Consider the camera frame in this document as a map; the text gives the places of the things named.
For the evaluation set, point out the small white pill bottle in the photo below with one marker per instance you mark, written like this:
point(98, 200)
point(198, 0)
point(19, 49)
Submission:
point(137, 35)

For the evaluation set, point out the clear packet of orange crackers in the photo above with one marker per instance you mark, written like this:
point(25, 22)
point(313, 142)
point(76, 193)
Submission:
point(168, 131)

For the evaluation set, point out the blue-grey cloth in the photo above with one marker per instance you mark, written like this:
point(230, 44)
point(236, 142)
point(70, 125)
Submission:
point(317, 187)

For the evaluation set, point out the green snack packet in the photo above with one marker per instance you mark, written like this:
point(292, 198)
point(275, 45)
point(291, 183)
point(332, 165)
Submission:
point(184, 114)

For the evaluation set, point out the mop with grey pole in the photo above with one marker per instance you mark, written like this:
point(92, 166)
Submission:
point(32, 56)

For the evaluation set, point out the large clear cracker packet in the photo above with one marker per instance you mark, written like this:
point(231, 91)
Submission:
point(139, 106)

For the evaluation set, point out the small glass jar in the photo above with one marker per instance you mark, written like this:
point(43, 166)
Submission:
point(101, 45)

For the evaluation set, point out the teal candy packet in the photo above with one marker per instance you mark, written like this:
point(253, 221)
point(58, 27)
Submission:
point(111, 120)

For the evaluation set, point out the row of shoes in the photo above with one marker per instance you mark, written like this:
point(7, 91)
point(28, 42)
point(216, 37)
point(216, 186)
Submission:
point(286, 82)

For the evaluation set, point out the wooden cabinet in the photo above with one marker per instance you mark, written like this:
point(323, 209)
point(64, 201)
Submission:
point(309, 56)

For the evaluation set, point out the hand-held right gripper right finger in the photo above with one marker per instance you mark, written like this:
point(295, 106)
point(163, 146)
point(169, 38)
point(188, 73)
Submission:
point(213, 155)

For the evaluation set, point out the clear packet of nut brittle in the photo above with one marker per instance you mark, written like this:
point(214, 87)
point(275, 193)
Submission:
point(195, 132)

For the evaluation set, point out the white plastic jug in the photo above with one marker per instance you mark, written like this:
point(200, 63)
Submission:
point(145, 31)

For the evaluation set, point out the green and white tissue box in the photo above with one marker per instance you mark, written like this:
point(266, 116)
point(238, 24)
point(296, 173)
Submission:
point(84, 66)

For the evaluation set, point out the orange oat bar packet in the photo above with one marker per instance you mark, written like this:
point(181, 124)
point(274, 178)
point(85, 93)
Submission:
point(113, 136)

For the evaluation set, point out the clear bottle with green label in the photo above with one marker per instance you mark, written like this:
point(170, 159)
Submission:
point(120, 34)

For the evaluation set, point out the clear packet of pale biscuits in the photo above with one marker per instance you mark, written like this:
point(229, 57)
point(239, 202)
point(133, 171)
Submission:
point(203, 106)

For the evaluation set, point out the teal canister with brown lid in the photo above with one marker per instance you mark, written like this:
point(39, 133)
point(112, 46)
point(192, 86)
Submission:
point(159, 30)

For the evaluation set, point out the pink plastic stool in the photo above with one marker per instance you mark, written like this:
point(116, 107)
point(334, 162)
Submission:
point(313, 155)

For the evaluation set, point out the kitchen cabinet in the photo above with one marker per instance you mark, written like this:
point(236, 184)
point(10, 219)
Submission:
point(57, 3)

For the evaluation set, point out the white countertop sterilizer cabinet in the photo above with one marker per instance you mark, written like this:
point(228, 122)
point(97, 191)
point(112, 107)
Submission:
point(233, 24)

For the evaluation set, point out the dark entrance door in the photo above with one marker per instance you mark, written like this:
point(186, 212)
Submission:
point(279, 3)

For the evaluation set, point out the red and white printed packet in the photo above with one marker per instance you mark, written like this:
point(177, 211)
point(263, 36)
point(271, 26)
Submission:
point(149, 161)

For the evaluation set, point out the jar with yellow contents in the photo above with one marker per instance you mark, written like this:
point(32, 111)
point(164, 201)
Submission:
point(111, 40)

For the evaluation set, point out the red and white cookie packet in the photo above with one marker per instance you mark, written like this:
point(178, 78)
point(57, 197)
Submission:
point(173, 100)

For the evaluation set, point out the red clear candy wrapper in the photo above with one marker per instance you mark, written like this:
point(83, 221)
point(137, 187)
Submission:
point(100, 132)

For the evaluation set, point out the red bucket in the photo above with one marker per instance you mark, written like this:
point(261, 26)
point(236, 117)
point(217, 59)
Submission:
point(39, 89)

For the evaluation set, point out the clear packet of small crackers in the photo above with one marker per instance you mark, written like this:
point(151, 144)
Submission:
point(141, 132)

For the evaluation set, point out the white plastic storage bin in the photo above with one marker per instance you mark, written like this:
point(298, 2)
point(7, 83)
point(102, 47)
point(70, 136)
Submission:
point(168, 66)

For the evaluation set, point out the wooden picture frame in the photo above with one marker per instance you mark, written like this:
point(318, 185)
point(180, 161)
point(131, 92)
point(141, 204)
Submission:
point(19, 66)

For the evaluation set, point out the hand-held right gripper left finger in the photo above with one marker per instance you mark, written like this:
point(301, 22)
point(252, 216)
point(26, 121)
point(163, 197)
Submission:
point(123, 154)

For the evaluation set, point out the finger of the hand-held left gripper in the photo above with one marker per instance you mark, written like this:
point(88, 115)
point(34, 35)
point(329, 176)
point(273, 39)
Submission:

- [Work order]: Every record above must be repeated word for word.

- [Expected answer]:
Consider the camera frame in this document as a map; the text gives the places of the things named.
For the evaluation set, point out the small white pill bottle in the photo below with one marker per instance you mark, written like this:
point(98, 200)
point(198, 0)
point(19, 49)
Submission:
point(137, 35)

For the evaluation set, point out the clear packet of orange crackers in the photo above with one marker per instance you mark, written like this:
point(25, 22)
point(313, 142)
point(76, 193)
Submission:
point(168, 131)

For the evaluation set, point out the blue-grey cloth in the photo above with one marker per instance you mark, written like this:
point(230, 44)
point(236, 142)
point(70, 125)
Submission:
point(317, 187)

For the evaluation set, point out the green snack packet in the photo above with one marker per instance you mark, written like this:
point(292, 198)
point(275, 45)
point(291, 183)
point(332, 165)
Submission:
point(184, 114)

For the evaluation set, point out the mop with grey pole in the photo above with one marker per instance you mark, written like this:
point(92, 166)
Submission:
point(32, 56)

For the evaluation set, point out the large clear cracker packet in the photo above with one marker per instance you mark, written like this:
point(231, 91)
Submission:
point(139, 106)

For the evaluation set, point out the small glass jar in the photo above with one marker per instance you mark, written like this:
point(43, 166)
Submission:
point(101, 45)

For the evaluation set, point out the teal candy packet in the photo above with one marker per instance you mark, written like this:
point(253, 221)
point(58, 27)
Submission:
point(111, 120)

For the evaluation set, point out the row of shoes in the photo above with one marker per instance you mark, written like this:
point(7, 91)
point(28, 42)
point(216, 37)
point(216, 186)
Submission:
point(286, 82)

For the evaluation set, point out the wooden cabinet in the photo above with one marker per instance you mark, written like this:
point(323, 209)
point(64, 201)
Submission:
point(309, 56)

For the evaluation set, point out the hand-held right gripper right finger in the photo above with one marker per instance you mark, written like this:
point(295, 106)
point(163, 146)
point(169, 38)
point(188, 73)
Submission:
point(213, 155)

For the evaluation set, point out the clear packet of nut brittle in the photo above with one marker per instance you mark, written like this:
point(214, 87)
point(275, 193)
Submission:
point(195, 132)

For the evaluation set, point out the white plastic jug in the photo above with one marker per instance you mark, written like this:
point(200, 63)
Submission:
point(145, 31)

For the evaluation set, point out the green and white tissue box in the photo above with one marker per instance you mark, written like this:
point(266, 116)
point(238, 24)
point(296, 173)
Submission:
point(84, 66)

For the evaluation set, point out the orange oat bar packet in the photo above with one marker per instance you mark, written like this:
point(181, 124)
point(274, 178)
point(85, 93)
Submission:
point(113, 136)

For the evaluation set, point out the clear bottle with green label in the photo above with one marker per instance you mark, written like this:
point(170, 159)
Submission:
point(120, 34)

For the evaluation set, point out the clear packet of pale biscuits in the photo above with one marker per instance you mark, written like this:
point(229, 57)
point(239, 202)
point(133, 171)
Submission:
point(203, 106)

For the evaluation set, point out the teal canister with brown lid in the photo above with one marker per instance you mark, written like this:
point(39, 133)
point(112, 46)
point(192, 86)
Submission:
point(159, 30)

For the evaluation set, point out the pink plastic stool in the photo above with one marker per instance you mark, written like this:
point(116, 107)
point(334, 162)
Submission:
point(313, 155)

For the evaluation set, point out the kitchen cabinet in the photo above with one marker per instance you mark, written like this:
point(236, 184)
point(10, 219)
Submission:
point(57, 3)

For the evaluation set, point out the white countertop sterilizer cabinet in the photo above with one marker per instance you mark, written like this:
point(228, 122)
point(97, 191)
point(112, 107)
Submission:
point(233, 24)

For the evaluation set, point out the dark entrance door in the photo above with one marker per instance you mark, written like this:
point(186, 212)
Submission:
point(279, 3)

For the evaluation set, point out the red and white printed packet in the photo above with one marker per instance you mark, written like this:
point(177, 211)
point(263, 36)
point(271, 26)
Submission:
point(149, 161)

For the evaluation set, point out the jar with yellow contents in the photo above with one marker per instance you mark, written like this:
point(32, 111)
point(164, 201)
Submission:
point(111, 40)

For the evaluation set, point out the red and white cookie packet in the photo above with one marker per instance you mark, written like this:
point(178, 78)
point(57, 197)
Submission:
point(173, 100)

For the evaluation set, point out the red clear candy wrapper in the photo above with one marker per instance you mark, written like this:
point(83, 221)
point(137, 187)
Submission:
point(100, 132)

For the evaluation set, point out the red bucket in the photo above with one marker per instance you mark, written like this:
point(261, 26)
point(236, 117)
point(217, 59)
Submission:
point(39, 89)

For the evaluation set, point out the clear packet of small crackers in the photo above with one marker per instance you mark, written like this:
point(151, 144)
Submission:
point(141, 132)

For the evaluation set, point out the white plastic storage bin in the photo above with one marker per instance you mark, written like this:
point(298, 2)
point(7, 83)
point(102, 47)
point(70, 136)
Submission:
point(168, 66)

For the evaluation set, point out the wooden picture frame in the photo above with one marker per instance you mark, written like this:
point(318, 185)
point(180, 161)
point(131, 92)
point(141, 204)
Submission:
point(19, 66)

For the evaluation set, point out the hand-held right gripper left finger in the photo above with one marker per instance you mark, written like this:
point(301, 22)
point(252, 216)
point(26, 121)
point(163, 197)
Submission:
point(123, 154)

For the evaluation set, point out the finger of the hand-held left gripper in the photo above with one marker per instance you mark, written like this:
point(88, 115)
point(34, 35)
point(329, 176)
point(273, 39)
Submission:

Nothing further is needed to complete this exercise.